Work request: Give back the data below word for word. Any image in it should be left out.

Collected data:
☆ ☆ ☆ ☆ ☆

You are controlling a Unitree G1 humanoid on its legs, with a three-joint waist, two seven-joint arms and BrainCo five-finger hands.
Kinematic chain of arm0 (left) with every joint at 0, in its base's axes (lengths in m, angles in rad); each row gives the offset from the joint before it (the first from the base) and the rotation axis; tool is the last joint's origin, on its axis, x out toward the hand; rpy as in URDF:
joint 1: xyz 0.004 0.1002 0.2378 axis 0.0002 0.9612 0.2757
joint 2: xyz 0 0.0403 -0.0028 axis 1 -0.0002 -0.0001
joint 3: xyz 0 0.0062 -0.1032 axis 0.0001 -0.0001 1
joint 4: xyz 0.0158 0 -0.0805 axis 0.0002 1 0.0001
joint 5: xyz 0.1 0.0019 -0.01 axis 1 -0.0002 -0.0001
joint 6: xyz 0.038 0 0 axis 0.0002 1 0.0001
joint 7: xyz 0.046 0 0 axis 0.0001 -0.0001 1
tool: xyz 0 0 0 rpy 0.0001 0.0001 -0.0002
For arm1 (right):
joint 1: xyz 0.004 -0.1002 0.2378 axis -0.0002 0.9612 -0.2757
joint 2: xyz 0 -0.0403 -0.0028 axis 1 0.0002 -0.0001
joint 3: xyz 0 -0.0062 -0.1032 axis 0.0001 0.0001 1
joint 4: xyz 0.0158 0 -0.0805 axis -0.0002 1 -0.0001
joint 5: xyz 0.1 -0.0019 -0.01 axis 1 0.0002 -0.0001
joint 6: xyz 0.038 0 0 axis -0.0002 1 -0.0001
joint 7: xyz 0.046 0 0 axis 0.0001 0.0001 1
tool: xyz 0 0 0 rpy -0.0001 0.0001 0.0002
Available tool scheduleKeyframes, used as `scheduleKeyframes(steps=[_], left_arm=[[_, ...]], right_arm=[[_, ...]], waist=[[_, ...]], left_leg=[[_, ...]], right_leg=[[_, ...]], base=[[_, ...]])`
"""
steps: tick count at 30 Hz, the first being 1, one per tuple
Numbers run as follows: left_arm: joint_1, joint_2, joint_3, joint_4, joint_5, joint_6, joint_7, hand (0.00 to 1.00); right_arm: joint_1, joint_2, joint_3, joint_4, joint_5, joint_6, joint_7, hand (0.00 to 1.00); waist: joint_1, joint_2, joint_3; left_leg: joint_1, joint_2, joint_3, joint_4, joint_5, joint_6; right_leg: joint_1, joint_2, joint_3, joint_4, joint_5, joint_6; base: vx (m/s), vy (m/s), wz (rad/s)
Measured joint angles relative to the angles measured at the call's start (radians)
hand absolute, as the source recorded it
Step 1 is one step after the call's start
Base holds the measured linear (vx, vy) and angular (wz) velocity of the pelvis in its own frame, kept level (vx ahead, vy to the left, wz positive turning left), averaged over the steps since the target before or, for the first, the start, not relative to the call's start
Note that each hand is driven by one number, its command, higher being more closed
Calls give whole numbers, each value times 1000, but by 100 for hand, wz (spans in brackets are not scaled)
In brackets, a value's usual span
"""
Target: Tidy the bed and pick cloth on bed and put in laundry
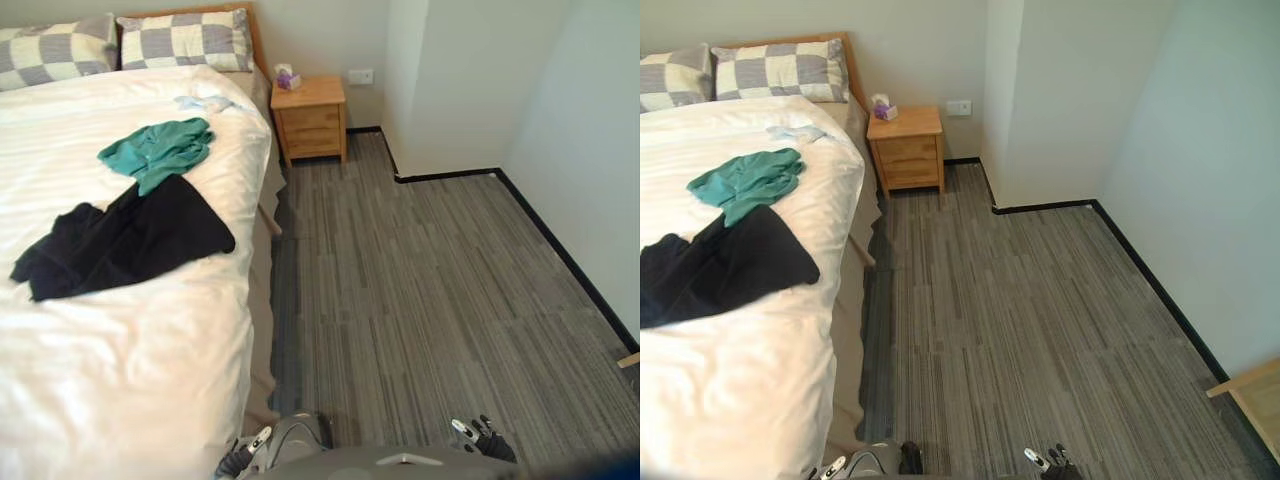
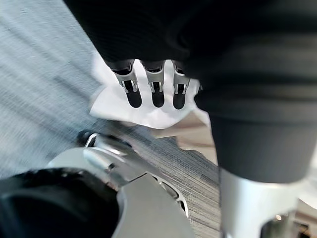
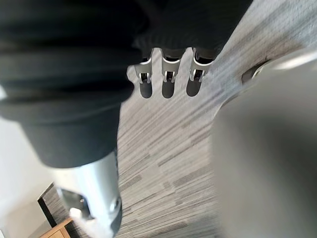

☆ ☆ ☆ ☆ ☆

Result of the task:
You are controlling a Unitree G1 humanoid on its legs, with a three-joint waist, two seven-joint arms and BrainCo five-finger hands.
Kinematic chain of arm0 (left) with every joint at 0, in its base's axes (lengths in m, angles in rad); each row gives the offset from the joint before it (the first from the base) and the rotation axis; tool is the last joint's origin, on its axis, x out toward the hand; rpy as in URDF:
joint 1: xyz 0.004 0.1002 0.2378 axis 0.0002 0.9612 0.2757
joint 2: xyz 0 0.0403 -0.0028 axis 1 -0.0002 -0.0001
joint 3: xyz 0 0.0062 -0.1032 axis 0.0001 -0.0001 1
joint 4: xyz 0.0158 0 -0.0805 axis 0.0002 1 0.0001
joint 5: xyz 0.1 0.0019 -0.01 axis 1 -0.0002 -0.0001
joint 6: xyz 0.038 0 0 axis 0.0002 1 0.0001
joint 7: xyz 0.046 0 0 axis 0.0001 -0.0001 1
tool: xyz 0 0 0 rpy 0.0001 0.0001 -0.0002
For arm1 (right):
joint 1: xyz 0.004 -0.1002 0.2378 axis -0.0002 0.9612 -0.2757
joint 2: xyz 0 -0.0403 -0.0028 axis 1 0.0002 -0.0001
joint 3: xyz 0 -0.0062 -0.1032 axis 0.0001 0.0001 1
joint 4: xyz 0.0158 0 -0.0805 axis -0.0002 1 -0.0001
joint 5: xyz 0.1 -0.0019 -0.01 axis 1 0.0002 -0.0001
joint 6: xyz 0.038 0 0 axis -0.0002 1 -0.0001
joint 7: xyz 0.046 0 0 axis 0.0001 0.0001 1
tool: xyz 0 0 0 rpy -0.0001 0.0001 0.0002
Available tool scheduleKeyframes, used as `scheduleKeyframes(steps=[_], left_arm=[[_, ...]], right_arm=[[_, ...]], waist=[[_, ...]], left_leg=[[_, ...]], right_leg=[[_, ...]], base=[[_, ...]])`
"""
steps: tick count at 30 Hz, the first being 1, one per tuple
Numbers run as follows: left_arm: joint_1, joint_2, joint_3, joint_4, joint_5, joint_6, joint_7, hand (0.00 to 1.00); right_arm: joint_1, joint_2, joint_3, joint_4, joint_5, joint_6, joint_7, hand (0.00 to 1.00); waist: joint_1, joint_2, joint_3; left_leg: joint_1, joint_2, joint_3, joint_4, joint_5, joint_6; right_leg: joint_1, joint_2, joint_3, joint_4, joint_5, joint_6; base: vx (m/s), vy (m/s), wz (rad/s)
Measured joint angles relative to the angles measured at the call's start (radians)
hand absolute, as the source recorded it
Step 1 is one step after the call's start
Base holds the measured linear (vx, vy) and angular (wz) velocity of the pelvis in its own frame, kept level (vx ahead, vy to the left, wz positive turning left), averaged over the steps since the target before or, for the first, the start, not relative to the call's start
Note that each hand is driven by one number, its command, higher being more closed
Calls give whole numbers, each value times 1000, but by 100 for hand, wz (spans in brackets are not scaled)
In brackets, a value's usual span
"""
Target: Tidy the bed and pick cloth on bed and put in laundry

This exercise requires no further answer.